In April 1792, Grey was one of the founders of the Society of the Friends of the People, a group of 147 people including 28 MPs and three peers that campaigned for parliamentary reform. As a member of the committee who ran the society, Grey was careful to advocate moderation in calls for reform in order to distance themselves from the actions of French revolutionaries and to protect themselves from accusations of insurrection. The society’s manifesto said that its aim was to "reinstate the constitution upon its true principles" and indicated that Grey would move for reform in the next parliamentary session. On 6 May 1793, Grey duly moved that a petition of the society, which outlined the abuses of the electoral system and called for parliament "to regulate the right of voting upon a uniform and equitable principle", should be put before a parliamentary committee. Following a debate, the motion was defeated by 282 votes to 41, in spite of a supporting speech by Fox. Grey, together with Fox and their supporters, also mounted challenges to the government's repressive measures against radicals, which culminated in the 1794 Treason Trials, and called for peace with France. In the 1796 general election Grey was returned unopposed.

In May 1797, a second motion for electoral reform was lost by 256 votes to 91. During the debate, both Grey and Fox indicated that, if the motion was not carried, they and their supporters would secede from parliament and only attend to vote on important measures. The secession, which Grey came to regret, lasted about three years, leaving Grey free to return to Howick, where he and his wife lived as guests of his uncle. In the 1799 session, he returned to parliament for the debates concerning Ireland, his marriage to Mary Ponsonby, who was from an Irish liberal family, having given his a particular interest in Irish affairs. By November 1800 he was participating more fully in debates in parliament, and was joined by Fox in March 1801.

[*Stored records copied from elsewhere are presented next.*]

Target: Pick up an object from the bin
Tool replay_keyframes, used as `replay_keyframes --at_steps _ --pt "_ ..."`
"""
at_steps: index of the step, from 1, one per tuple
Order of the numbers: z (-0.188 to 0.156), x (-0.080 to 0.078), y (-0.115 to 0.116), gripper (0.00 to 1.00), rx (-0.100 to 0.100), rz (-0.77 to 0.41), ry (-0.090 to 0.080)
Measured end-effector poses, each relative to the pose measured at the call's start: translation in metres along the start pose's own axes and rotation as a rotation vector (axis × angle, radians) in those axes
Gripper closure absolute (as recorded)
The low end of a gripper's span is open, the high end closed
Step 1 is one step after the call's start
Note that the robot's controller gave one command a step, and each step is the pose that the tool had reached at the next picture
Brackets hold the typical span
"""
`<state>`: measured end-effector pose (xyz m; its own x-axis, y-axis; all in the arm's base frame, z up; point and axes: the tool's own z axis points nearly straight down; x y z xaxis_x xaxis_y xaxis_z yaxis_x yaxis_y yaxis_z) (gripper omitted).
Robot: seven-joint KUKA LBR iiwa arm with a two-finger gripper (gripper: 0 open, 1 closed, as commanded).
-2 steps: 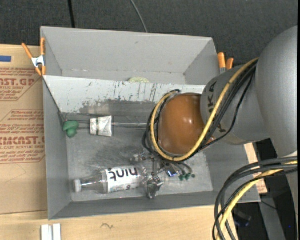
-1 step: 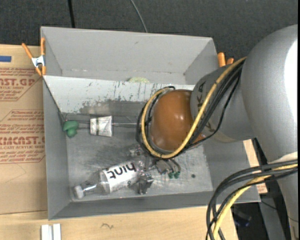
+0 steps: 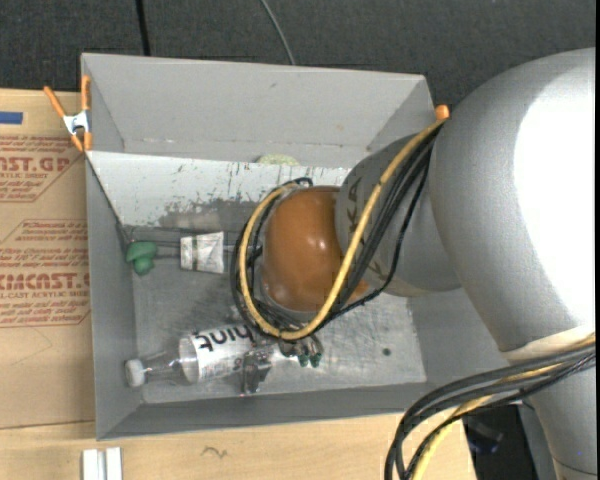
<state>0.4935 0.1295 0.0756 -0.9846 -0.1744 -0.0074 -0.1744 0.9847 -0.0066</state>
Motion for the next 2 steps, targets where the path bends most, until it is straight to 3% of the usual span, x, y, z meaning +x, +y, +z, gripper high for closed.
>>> replay_keyframes --at_steps 1,2 --pt "0.000 0.000 0.000 1.00 0.000 0.000 0.000" --pt "-0.022 0.001 0.013 1.00 -0.004 0.007 0.009"
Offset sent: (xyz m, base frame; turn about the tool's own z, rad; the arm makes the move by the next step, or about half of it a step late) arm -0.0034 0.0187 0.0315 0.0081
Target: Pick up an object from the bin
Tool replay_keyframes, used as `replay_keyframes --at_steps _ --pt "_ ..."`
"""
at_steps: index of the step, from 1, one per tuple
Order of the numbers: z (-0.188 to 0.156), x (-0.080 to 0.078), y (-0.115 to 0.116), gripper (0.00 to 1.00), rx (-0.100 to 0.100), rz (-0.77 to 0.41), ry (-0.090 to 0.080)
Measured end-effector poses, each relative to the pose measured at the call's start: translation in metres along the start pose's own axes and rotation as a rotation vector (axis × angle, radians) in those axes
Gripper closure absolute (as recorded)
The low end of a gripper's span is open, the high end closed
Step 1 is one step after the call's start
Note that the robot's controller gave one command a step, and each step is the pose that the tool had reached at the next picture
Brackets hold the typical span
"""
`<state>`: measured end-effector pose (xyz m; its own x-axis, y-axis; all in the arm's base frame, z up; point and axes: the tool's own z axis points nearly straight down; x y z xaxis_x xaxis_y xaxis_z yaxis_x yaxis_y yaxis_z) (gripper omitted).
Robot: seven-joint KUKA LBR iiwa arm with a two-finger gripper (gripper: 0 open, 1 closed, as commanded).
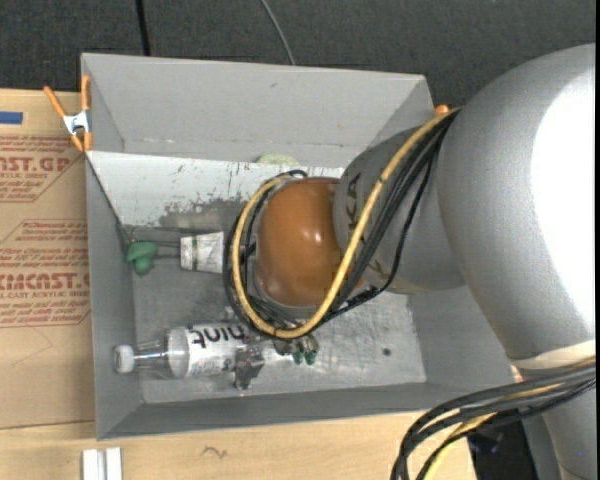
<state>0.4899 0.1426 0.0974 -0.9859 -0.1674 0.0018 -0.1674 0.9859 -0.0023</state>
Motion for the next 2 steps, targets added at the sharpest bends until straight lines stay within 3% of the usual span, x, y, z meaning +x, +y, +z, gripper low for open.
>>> replay_keyframes --at_steps 1,2 --pt "-0.054 -0.004 0.002 1.00 -0.002 0.015 0.004" --pt "-0.115 -0.011 0.032 1.00 -0.002 0.053 0.000"
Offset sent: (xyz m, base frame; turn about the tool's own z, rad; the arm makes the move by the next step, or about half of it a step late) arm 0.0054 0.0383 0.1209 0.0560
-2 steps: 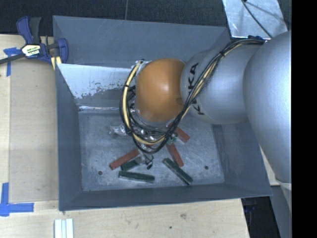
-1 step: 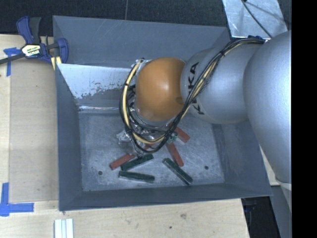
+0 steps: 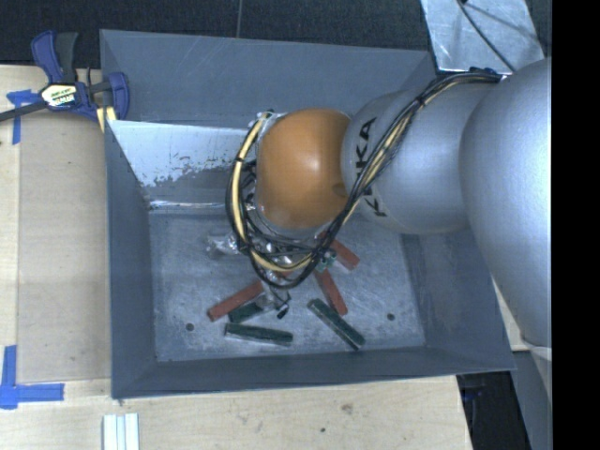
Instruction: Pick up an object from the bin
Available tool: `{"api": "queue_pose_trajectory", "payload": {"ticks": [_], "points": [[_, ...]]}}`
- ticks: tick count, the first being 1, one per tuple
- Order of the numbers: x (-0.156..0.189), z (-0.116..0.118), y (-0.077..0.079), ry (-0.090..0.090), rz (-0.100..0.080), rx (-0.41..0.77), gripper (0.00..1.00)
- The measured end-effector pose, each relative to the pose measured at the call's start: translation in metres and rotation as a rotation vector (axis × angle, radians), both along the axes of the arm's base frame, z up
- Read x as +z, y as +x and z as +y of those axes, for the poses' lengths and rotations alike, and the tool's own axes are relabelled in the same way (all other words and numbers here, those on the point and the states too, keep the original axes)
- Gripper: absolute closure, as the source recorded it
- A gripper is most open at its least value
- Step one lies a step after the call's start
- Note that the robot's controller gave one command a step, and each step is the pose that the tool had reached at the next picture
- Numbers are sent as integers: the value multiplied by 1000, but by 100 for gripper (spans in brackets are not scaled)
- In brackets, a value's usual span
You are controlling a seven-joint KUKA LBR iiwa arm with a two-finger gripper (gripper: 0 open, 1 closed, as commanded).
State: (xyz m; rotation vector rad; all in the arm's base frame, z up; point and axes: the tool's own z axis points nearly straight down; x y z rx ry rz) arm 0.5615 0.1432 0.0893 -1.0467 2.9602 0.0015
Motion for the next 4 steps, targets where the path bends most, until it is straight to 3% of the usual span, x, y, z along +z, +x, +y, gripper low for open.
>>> {"api": "queue_pose_trajectory", "payload": {"ticks": [1,2,3,4], "points": [[-17,8,-14,-2,-4,348,0],[-16,9,-13,-1,-5,344,100],[-17,9,-14,1,-5,344,0],[33,-20,-25,-1,-6,387,0]]}}
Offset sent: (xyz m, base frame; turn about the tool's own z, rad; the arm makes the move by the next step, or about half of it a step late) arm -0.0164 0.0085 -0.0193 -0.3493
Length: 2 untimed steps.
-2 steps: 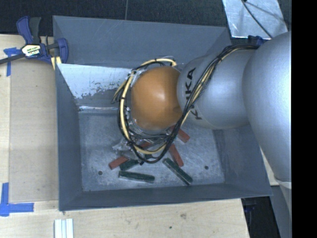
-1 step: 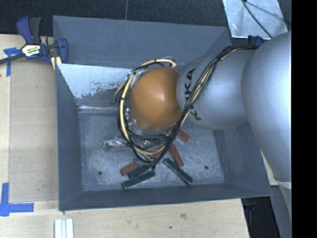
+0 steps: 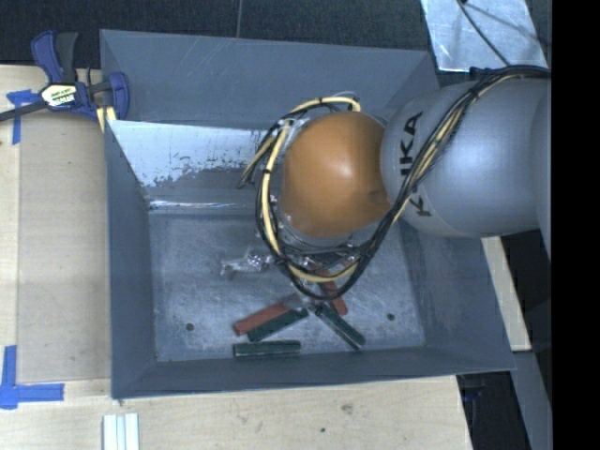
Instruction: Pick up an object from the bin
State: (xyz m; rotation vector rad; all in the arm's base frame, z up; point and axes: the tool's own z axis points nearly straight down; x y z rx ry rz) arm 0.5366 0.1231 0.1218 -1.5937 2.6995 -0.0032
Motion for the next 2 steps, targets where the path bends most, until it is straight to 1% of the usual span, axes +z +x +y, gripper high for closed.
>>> {"api": "queue_pose_trajectory", "payload": {"ticks": [1,2], "points": [[-22,-15,-34,-1,8,-140,0],[-52,-11,-20,0,5,-25,0]]}}
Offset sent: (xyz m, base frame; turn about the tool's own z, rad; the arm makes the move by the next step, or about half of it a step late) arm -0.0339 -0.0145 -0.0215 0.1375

In 1801, Grey's father accepted a peerage from the new prime minister Henry Addington and became Baron Grey, much to the dismay of Grey, as he had hoped to have a long career in the House of Commons rather than having to move to the House of Lords on inheriting the peerage. That same year, Grey's uncle offered Howick as a permanent residence to Grey and his growing family. Grey became increasingly attached to Howick and notoriously reluctant to make the journey to London to attend to political affairs. When Pitt returned to power in 1804, he made approaches to Lord Grenville, who was by this time aligned with the Whigs, and Grey, who was now in support of the war against Napoleon following the breakdown of the peace of Amiens, to join a coalition government. Both refused to join the cabinet without Fox, and King George III was adamant that Fox could not be included, so the approaches came to nothing.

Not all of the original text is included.